Outras pessoas, diferentemente, têm prazer em fazer tais alvos e resoluções de Ano Novo, comprar planners anuais, divididos mensalmente para colocar ali, de maneira mais detalhada, as expectativas para o próximo ano.

E, claro, há aqueles e aquelas que simplesmente não se importam com isso, e não veem nenhum motivo para fazer tais planejamentos. Seja por considerarem que tais resoluções são somente algo motivado pelo espírito de final de ano sem nenhuma reflexão da possibilidade de sua realização, seja por pensarem que há tantas adversidades na vida e que qualquer planejamento seria mero convite à decepção.

Independentemente de que lado estejamos nessas opções, não podemos negar que fazer planos para novos ciclos é algo que permeia nossa cultura, o que, por si só, nos convida à reflexão.

Da minha parte, sempre penso que cada nova entrada de ano é um convite para a renovação da esperança de que as coisas ficarão melhores do que estiveram no ano passado. Contra todo um pensamento pessimista, principalmente daqueles e daquelas que se dizem cristãs e pregam que o mundo tende de mal a pior porque assim está nos textos apocalípticos bíblicos, prefiro pensar na perspectiva dos Evangelhos, que afirmam que o Reino de Deus está entre nós, crescendo-se e desenvolvendo-se de maneira que não percebemos (tal como fermento que leveda a massa), aguardando o momento de sua plenitude, que vem da parte de Deus.

Pensar assim, claramente, faz ver o mundo de outra forma, de uma maneira mais otimista, reconhecendo que é também nossa responsabilidade, enquanto embaixadores e embaixadoras do Reino de Deus, promover a luta por um mundo mais justo, igualitário, e em que habita a justiça.
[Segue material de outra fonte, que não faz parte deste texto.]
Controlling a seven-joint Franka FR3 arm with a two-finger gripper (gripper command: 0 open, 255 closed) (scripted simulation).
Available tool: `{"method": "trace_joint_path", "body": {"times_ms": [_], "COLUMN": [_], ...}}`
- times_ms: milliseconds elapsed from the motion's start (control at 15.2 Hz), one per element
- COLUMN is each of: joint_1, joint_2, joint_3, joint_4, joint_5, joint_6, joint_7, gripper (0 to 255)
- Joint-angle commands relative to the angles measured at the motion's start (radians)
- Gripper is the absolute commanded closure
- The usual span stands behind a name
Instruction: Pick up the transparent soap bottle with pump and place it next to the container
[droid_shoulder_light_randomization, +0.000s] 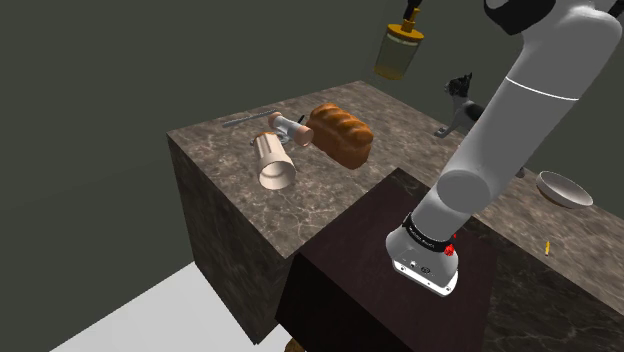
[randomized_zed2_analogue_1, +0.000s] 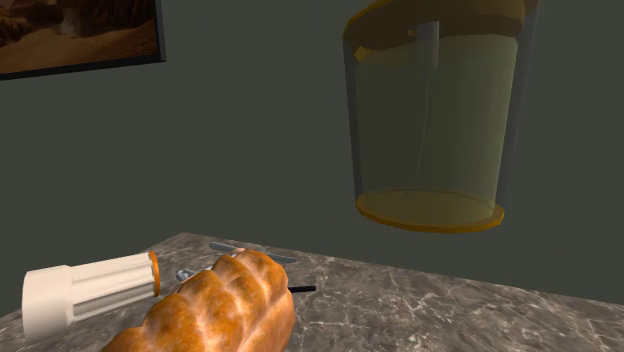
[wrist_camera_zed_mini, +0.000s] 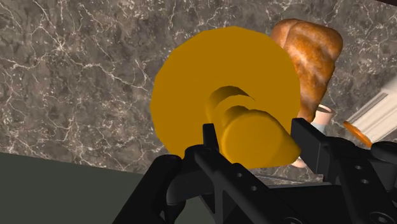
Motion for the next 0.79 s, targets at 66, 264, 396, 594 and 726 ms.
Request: {"method": "trace_joint_path", "body": {"times_ms": [66,264,396,594,726], "joint_1": [-0.014,0.064,0.095,0.12,0.13], "joint_2": [0.032,-0.12,-0.209,-0.325,-0.392], "joint_3": [-0.007,0.041,0.084,0.154,0.201], "joint_4": [0.072,-0.082,-0.167,-0.277,-0.34], "joint_5": [0.021,-0.072,-0.119,-0.167,-0.185], "joint_6": [-0.047,-0.011,0.001,0.008,0.008], "joint_7": [-0.012,0.091,0.159,0.255,0.315], "gripper": [255,255,255,255,255]}}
Essa responsabilidade, por sua vez, fruto da própria esperança que temos desse Reino de Deus que a de vir.

Com isso em mente, o novo ano que se inicia passa a ser visto como um novo capítulo aberto, que pode ser muito melhor do que o capítulo que encerramos na semana passada. Se Deus é amor, como afirma nossa fé, e todo amor pressupõe abertura para novas possibilidades, relacionar-se com um Deus amoroso implica pensar que os eventos não naturais do mundo não estão definidos, estáticos, imutáveis ou pré-determinados.

Muito pelo contrário, estão abertos, prontos para serem alterados de acordo com a liberdade que cada um e cada uma de nós possuímos, o que nos possibilita ver o novo ano que se inicia com melhores olhos.

Seja fazendo planos detalhados para ele, seja não fazendo plano nenhum, vê-lo como possibilidade aberta para o futuro nos convida a, seguindo os ensinamentos de Jesus e baseados na esperança cristã, tentar transformar onde estamos num lugar melhor de se viver nesse novo ano que se inicia, sendo luz no mundo e sal na terra, coisas que só fazem sentido se temos a esperança cristã como pano de fundo de nossa forma de viver.